**Work order:**
Copy each line that contains the string "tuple", taking them from the material.

**The records:**

┌──

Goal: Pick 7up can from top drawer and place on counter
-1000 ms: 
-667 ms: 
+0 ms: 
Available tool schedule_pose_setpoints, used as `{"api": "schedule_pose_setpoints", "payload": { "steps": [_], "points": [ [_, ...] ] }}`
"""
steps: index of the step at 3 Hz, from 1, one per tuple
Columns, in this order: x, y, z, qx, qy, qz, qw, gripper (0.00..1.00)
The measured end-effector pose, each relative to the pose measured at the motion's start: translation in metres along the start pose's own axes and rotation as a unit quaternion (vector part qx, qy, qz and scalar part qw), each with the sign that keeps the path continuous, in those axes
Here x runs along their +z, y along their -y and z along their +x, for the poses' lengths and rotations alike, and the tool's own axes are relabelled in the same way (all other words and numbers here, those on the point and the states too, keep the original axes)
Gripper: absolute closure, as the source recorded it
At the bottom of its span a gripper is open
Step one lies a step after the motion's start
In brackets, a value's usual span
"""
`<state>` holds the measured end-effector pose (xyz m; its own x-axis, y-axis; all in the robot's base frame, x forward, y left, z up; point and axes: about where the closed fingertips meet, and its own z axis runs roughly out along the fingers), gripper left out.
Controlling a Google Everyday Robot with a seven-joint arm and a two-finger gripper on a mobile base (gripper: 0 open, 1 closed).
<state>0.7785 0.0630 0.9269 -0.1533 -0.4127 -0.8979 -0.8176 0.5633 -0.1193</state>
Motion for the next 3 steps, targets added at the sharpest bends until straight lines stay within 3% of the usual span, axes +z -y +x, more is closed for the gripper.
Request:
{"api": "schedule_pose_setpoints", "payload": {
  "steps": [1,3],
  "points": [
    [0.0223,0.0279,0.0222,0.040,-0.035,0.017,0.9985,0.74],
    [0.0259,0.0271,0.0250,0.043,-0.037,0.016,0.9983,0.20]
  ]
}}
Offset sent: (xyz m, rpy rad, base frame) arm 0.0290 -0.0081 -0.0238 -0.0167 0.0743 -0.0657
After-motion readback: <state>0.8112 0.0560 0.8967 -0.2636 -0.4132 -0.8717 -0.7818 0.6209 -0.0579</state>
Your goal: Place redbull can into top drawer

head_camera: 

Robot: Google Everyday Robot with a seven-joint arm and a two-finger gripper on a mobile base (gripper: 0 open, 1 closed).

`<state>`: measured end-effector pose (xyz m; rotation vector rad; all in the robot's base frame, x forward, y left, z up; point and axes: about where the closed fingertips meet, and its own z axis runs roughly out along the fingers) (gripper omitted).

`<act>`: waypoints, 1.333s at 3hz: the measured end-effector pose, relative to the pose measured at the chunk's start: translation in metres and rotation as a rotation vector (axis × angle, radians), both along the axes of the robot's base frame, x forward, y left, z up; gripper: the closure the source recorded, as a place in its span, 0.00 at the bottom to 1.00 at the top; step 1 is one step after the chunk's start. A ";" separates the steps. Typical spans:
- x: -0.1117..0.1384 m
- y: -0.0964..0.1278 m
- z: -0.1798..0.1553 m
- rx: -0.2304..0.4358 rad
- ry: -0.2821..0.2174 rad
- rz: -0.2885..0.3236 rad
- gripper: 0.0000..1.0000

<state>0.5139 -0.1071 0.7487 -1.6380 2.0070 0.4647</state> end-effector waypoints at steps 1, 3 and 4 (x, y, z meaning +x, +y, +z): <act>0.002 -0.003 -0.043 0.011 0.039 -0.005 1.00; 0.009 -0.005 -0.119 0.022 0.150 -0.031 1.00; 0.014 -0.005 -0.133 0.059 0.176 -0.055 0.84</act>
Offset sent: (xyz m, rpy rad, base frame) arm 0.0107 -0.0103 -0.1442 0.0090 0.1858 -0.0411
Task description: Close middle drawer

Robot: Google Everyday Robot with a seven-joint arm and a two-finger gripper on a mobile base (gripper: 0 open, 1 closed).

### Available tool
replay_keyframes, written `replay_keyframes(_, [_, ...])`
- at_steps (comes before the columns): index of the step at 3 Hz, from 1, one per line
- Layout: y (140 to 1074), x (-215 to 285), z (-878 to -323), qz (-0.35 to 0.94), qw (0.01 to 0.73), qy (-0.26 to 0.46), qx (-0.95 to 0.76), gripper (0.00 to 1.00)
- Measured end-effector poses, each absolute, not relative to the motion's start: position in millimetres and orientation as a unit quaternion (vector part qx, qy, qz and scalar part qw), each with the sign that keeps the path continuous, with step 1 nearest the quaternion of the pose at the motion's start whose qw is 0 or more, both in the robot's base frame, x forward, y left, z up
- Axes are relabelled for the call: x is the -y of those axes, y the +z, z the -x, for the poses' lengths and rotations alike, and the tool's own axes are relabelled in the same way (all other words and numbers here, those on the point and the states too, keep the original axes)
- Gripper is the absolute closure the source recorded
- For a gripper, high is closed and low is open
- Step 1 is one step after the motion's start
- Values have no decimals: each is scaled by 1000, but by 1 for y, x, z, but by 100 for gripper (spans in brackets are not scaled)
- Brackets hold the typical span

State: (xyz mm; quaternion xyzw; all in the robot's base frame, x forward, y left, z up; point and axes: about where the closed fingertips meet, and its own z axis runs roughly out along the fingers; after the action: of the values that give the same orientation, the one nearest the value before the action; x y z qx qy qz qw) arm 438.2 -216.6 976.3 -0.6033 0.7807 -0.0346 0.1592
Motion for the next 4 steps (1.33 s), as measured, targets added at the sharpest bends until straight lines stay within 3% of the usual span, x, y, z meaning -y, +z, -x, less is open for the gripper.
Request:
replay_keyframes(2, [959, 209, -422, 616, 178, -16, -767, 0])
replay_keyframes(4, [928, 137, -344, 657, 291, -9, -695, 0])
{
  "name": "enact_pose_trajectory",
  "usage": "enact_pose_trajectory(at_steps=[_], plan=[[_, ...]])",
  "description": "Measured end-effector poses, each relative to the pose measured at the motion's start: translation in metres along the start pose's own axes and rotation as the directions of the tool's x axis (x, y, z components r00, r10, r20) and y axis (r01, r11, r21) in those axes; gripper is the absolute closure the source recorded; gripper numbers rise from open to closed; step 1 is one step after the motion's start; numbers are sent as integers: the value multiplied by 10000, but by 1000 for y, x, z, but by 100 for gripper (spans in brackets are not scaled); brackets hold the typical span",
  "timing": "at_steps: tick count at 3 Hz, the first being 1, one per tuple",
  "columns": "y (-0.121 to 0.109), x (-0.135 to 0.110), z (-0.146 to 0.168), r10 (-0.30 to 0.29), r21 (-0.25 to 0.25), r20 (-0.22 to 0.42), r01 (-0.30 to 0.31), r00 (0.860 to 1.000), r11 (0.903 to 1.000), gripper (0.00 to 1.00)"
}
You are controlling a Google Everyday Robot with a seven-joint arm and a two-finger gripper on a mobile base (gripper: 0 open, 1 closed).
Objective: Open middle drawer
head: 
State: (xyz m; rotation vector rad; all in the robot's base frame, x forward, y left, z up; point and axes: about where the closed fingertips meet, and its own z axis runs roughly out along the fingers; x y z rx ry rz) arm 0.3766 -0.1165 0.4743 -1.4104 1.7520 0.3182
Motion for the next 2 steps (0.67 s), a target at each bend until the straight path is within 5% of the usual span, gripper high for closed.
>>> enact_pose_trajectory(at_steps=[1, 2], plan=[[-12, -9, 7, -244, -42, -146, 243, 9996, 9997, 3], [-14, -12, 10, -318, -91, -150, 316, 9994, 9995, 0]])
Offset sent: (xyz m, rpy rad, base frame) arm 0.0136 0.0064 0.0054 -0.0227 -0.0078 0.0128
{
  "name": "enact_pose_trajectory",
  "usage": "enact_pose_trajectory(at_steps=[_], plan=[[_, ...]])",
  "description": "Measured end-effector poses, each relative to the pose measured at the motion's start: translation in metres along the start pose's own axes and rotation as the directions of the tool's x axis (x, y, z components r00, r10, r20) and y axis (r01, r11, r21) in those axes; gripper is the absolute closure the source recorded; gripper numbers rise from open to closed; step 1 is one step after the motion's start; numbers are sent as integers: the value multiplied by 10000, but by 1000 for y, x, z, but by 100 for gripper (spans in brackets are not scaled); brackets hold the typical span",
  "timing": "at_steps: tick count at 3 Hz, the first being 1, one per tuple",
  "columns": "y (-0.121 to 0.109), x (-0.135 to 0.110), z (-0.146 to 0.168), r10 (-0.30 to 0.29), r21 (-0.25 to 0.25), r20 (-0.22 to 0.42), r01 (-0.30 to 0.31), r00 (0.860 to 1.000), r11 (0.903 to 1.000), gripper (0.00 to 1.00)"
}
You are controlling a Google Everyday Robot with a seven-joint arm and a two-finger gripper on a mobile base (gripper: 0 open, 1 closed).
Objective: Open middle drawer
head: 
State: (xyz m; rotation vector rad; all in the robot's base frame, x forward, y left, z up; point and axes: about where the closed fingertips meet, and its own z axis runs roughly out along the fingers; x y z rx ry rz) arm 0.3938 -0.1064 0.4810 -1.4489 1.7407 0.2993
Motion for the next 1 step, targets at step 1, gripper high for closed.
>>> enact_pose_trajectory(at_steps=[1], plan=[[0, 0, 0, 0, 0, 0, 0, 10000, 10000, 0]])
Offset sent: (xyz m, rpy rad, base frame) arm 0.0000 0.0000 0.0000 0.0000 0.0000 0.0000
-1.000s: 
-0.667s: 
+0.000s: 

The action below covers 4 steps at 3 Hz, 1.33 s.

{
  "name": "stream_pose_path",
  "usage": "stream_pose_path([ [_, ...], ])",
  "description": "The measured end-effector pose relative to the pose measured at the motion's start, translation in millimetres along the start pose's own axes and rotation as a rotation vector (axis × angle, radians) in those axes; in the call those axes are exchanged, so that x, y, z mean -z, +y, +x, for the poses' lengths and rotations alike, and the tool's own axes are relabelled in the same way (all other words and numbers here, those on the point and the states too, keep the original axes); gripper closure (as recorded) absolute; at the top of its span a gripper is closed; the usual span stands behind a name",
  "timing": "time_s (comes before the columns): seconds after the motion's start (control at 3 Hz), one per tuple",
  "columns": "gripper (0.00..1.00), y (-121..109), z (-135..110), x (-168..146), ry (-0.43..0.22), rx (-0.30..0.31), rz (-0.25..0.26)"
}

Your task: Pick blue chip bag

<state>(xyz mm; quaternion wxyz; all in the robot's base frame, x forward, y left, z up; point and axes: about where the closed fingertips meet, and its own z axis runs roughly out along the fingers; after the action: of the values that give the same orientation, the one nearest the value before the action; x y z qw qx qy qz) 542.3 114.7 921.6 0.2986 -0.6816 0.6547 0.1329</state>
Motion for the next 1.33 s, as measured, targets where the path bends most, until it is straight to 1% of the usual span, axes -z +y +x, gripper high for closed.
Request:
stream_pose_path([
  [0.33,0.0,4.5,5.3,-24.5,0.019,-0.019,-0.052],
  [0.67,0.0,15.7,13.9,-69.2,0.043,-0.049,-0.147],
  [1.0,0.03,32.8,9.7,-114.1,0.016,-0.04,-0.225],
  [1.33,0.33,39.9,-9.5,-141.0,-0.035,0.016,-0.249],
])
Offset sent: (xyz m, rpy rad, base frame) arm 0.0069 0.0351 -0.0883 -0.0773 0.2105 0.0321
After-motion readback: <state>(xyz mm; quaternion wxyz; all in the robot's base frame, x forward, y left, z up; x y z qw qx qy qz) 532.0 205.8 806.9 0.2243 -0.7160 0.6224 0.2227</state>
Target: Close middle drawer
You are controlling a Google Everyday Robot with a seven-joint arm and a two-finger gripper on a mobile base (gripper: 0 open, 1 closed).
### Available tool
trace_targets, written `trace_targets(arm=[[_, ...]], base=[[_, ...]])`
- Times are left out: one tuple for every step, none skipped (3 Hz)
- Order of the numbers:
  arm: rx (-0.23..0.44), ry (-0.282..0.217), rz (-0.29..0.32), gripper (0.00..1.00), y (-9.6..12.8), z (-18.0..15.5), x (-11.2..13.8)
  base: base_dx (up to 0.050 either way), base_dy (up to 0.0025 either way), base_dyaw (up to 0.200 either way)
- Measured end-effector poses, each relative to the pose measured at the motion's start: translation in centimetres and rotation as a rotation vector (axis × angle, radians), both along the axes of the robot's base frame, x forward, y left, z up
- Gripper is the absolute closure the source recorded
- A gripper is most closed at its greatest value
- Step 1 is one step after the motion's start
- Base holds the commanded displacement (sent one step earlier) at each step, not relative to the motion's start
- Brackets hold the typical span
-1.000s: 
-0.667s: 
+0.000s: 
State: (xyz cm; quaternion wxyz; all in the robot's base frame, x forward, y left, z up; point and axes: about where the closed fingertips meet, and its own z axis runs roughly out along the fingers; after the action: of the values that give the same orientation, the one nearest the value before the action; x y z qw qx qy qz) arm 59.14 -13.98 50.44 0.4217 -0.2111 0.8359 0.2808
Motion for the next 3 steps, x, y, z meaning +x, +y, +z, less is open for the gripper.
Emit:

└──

**Response:**
steps: index of the step at 3 Hz, from 1, one per tuple
  "timing": "at_steps: tick count at 3 Hz, the first being 1, one per tuple",
  "timing": "at_steps: tick count at 3 Hz, the first being 1, one per tuple",
  "timing": "time_s (comes before the columns): seconds after the motion's start (control at 3 Hz), one per tuple",
- Times are left out: one tuple for every step, none skipped (3 Hz)

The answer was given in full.